== Segment start ==

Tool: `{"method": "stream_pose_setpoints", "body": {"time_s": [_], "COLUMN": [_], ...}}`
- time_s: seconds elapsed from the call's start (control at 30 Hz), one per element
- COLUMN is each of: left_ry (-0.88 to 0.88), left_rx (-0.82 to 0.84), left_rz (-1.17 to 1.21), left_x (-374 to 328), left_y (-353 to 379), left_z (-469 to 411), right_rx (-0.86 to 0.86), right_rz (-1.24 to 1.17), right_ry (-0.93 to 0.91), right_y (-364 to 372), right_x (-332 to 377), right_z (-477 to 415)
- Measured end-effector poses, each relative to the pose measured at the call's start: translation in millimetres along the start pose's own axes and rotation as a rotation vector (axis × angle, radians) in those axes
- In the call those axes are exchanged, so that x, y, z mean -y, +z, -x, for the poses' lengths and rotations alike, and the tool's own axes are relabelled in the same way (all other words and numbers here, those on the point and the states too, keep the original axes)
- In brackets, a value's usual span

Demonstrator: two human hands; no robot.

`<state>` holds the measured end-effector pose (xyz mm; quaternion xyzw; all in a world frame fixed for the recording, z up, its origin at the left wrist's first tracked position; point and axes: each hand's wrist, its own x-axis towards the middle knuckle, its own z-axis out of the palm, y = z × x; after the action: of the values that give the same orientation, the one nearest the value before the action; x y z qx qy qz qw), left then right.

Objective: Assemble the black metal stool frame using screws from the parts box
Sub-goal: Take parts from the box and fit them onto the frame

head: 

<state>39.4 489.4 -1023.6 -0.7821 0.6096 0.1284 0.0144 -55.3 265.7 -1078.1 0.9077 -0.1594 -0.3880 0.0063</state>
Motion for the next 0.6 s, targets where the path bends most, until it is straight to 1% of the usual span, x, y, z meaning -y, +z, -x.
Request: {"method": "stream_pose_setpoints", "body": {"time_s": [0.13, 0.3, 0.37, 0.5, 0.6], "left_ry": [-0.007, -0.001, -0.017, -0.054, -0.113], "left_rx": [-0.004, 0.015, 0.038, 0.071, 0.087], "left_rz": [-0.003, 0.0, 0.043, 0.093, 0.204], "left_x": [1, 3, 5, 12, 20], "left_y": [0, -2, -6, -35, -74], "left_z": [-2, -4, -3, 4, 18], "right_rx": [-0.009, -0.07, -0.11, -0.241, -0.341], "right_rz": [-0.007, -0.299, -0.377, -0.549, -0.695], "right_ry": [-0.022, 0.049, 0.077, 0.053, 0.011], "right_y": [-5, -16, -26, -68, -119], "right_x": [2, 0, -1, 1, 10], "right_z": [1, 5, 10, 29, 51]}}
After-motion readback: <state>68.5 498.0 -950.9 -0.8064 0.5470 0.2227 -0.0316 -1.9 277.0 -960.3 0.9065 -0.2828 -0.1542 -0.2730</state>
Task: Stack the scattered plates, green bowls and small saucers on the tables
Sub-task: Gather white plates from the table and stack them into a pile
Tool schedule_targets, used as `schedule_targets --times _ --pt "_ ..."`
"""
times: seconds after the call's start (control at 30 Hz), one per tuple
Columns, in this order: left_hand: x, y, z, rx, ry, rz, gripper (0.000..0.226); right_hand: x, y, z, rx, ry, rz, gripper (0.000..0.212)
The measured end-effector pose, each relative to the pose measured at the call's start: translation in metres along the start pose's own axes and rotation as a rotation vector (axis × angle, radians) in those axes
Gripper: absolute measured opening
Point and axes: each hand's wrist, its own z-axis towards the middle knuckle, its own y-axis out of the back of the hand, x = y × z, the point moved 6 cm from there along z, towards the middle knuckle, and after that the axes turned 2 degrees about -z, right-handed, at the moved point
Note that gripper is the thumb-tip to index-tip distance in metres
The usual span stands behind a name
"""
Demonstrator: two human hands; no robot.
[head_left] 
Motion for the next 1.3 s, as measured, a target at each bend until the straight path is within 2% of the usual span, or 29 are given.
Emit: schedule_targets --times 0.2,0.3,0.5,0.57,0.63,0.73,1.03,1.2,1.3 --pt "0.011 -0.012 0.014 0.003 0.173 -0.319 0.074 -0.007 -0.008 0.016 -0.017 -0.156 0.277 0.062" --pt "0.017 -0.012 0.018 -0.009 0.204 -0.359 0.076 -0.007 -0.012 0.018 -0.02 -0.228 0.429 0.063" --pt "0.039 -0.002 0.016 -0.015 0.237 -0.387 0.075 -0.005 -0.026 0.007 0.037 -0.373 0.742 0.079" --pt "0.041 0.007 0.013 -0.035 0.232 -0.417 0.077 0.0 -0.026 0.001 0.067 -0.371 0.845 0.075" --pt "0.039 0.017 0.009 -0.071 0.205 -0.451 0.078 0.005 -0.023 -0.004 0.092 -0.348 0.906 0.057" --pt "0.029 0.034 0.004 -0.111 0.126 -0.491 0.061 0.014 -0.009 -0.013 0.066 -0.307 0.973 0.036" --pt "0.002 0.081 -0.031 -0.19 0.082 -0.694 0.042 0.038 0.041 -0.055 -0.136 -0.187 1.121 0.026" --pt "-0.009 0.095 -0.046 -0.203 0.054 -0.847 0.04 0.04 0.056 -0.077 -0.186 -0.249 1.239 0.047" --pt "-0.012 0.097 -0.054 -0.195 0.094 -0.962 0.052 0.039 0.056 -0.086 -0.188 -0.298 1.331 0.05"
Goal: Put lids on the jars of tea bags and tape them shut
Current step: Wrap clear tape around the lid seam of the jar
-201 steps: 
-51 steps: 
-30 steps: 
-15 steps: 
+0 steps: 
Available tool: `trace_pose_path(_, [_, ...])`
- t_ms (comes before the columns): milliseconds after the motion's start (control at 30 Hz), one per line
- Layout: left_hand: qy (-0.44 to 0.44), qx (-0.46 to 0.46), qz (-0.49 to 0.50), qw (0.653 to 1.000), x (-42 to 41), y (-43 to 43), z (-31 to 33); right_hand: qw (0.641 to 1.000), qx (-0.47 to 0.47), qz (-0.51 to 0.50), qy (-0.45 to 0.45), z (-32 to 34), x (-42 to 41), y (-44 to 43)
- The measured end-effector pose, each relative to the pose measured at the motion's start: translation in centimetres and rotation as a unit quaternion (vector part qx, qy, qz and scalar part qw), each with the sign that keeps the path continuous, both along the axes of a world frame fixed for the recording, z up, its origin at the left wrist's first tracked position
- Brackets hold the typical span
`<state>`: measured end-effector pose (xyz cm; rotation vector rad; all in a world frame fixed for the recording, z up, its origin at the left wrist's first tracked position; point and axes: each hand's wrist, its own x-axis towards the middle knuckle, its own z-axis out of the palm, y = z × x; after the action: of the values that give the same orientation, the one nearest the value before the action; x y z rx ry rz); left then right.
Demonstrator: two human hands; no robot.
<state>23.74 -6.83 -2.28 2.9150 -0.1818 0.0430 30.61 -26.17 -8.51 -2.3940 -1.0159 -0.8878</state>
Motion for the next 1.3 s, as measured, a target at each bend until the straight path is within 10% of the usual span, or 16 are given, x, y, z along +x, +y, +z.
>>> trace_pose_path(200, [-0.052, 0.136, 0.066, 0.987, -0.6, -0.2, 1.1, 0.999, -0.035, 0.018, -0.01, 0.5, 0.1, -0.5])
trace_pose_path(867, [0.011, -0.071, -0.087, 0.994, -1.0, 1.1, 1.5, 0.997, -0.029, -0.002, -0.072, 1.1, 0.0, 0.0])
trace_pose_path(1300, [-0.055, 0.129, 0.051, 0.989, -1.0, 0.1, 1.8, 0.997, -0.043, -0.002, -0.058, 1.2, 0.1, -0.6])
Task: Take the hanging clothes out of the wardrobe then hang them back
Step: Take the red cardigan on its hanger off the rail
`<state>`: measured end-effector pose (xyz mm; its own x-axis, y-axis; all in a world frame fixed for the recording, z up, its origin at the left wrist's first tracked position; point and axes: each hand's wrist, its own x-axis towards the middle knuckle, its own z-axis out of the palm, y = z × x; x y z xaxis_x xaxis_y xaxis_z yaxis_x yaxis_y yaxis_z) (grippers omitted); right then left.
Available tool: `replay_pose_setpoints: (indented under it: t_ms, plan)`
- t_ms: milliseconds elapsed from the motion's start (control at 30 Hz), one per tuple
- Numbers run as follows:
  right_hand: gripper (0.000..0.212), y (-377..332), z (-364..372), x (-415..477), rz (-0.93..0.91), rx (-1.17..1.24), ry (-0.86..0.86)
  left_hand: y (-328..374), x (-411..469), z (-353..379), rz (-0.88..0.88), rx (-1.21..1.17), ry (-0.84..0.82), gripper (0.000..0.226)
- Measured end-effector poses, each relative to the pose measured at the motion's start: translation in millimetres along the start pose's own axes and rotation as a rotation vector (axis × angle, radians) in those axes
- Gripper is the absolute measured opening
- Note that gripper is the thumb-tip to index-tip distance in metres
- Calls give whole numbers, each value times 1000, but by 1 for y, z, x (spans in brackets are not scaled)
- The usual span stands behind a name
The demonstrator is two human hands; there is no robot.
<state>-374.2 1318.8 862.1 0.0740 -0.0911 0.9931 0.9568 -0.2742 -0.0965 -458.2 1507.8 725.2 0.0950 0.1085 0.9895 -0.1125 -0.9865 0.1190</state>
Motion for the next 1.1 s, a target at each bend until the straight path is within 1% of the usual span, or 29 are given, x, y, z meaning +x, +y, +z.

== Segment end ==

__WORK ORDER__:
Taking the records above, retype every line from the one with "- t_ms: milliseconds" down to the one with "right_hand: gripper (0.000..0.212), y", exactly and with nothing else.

__ANSWER TO THIS TASK__:
- t_ms: milliseconds elapsed from the motion's start (control at 30 Hz), one per tuple
- Numbers run as follows:
  right_hand: gripper (0.000..0.212), y (-377..332), z (-364..372), x (-415..477), rz (-0.93..0.91), rx (-1.17..1.24), ry (-0.86..0.86)

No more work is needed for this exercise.